▸ **Exercise objective**: Range to reproduce from the entries below: the line with "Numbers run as", the line with "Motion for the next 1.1", and every line in between. Give them exactly and give nothing else.

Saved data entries
════════════════

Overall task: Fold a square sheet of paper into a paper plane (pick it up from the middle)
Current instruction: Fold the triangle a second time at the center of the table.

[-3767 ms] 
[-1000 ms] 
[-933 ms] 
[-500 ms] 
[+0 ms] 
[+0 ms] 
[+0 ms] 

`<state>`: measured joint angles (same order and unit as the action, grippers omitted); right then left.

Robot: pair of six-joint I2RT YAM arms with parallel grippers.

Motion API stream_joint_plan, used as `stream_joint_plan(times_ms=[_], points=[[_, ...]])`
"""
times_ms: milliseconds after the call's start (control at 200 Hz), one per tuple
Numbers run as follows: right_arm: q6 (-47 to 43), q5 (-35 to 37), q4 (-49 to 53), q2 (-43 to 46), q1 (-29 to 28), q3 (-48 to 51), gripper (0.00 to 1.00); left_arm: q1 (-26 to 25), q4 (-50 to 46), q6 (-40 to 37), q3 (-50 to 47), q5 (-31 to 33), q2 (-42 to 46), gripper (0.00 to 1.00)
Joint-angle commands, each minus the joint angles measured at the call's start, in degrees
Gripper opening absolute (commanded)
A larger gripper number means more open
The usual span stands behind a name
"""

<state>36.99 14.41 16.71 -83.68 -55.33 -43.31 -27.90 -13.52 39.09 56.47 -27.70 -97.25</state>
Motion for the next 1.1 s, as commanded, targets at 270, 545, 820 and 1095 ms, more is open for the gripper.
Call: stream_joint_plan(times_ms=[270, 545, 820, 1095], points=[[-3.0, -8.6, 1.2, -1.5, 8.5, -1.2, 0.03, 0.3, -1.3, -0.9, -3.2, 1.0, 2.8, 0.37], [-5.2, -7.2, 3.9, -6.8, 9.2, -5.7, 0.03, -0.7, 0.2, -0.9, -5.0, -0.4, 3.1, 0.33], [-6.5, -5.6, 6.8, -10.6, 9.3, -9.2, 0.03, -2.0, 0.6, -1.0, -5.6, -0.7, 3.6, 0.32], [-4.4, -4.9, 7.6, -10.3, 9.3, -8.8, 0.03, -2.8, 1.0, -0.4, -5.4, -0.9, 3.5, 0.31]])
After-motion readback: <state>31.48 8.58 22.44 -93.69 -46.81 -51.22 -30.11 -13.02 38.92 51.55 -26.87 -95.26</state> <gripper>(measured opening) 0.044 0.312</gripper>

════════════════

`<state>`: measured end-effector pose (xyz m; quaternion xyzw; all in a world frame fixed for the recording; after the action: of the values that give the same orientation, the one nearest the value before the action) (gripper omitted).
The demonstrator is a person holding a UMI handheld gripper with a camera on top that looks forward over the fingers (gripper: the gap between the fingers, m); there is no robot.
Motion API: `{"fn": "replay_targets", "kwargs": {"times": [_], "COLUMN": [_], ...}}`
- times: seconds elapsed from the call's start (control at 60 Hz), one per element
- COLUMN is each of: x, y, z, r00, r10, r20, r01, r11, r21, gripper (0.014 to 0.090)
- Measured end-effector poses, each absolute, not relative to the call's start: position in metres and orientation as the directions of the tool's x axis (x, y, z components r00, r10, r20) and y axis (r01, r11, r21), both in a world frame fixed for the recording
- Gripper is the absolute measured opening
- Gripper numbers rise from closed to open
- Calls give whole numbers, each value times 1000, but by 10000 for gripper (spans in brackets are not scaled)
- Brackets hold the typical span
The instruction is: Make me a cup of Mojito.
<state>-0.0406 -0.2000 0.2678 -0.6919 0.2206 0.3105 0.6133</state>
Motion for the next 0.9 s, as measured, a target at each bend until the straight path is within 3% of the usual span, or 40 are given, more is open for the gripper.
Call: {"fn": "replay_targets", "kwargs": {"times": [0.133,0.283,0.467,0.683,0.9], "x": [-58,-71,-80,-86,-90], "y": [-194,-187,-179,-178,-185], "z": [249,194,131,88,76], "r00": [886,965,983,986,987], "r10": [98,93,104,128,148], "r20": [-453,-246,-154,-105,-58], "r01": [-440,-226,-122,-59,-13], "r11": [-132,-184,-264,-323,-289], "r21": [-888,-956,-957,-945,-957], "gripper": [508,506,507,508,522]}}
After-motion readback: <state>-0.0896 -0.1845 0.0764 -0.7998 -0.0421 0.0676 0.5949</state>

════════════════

▸ **Task solution**:
Numbers run as follows: right_arm: q6 (-47 to 43), q5 (-35 to 37), q4 (-49 to 53), q2 (-43 to 46), q1 (-29 to 28), q3 (-48 to 51), gripper (0.00 to 1.00); left_arm: q1 (-26 to 25), q4 (-50 to 46), q6 (-40 to 37), q3 (-50 to 47), q5 (-31 to 33), q2 (-42 to 46), gripper (0.00 to 1.00)
Joint-angle commands, each minus the joint angles measured at the call's start, in degrees
Gripper opening absolute (commanded)
A larger gripper number means more open
The usual span stands behind a name
"""

<state>36.99 14.41 16.71 -83.68 -55.33 -43.31 -27.90 -13.52 39.09 56.47 -27.70 -97.25</state>
Motion for the next 1.1 s, as commanded, targets at 270, 545, 820 and 1095 ms, more is open for the gripper.

That completes the answer to the exercise.